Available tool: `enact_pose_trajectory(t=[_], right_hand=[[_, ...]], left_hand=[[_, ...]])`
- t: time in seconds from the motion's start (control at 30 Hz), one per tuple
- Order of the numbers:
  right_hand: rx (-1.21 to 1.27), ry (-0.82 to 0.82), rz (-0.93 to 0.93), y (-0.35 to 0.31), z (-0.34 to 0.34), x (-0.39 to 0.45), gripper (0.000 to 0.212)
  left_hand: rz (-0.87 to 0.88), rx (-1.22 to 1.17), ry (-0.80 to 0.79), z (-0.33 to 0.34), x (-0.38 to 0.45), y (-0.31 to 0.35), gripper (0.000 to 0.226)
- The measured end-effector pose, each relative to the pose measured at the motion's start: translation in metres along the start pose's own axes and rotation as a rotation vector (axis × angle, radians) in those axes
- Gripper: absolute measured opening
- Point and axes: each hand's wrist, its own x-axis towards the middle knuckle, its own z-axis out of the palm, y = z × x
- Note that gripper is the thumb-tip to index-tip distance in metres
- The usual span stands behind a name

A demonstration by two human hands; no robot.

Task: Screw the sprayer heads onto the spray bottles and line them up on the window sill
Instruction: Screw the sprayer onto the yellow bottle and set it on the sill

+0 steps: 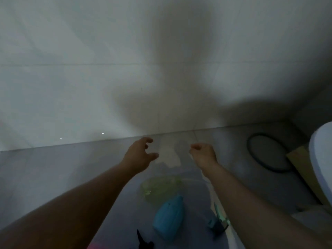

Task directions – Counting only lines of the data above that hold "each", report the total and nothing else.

Result of this exercise – 2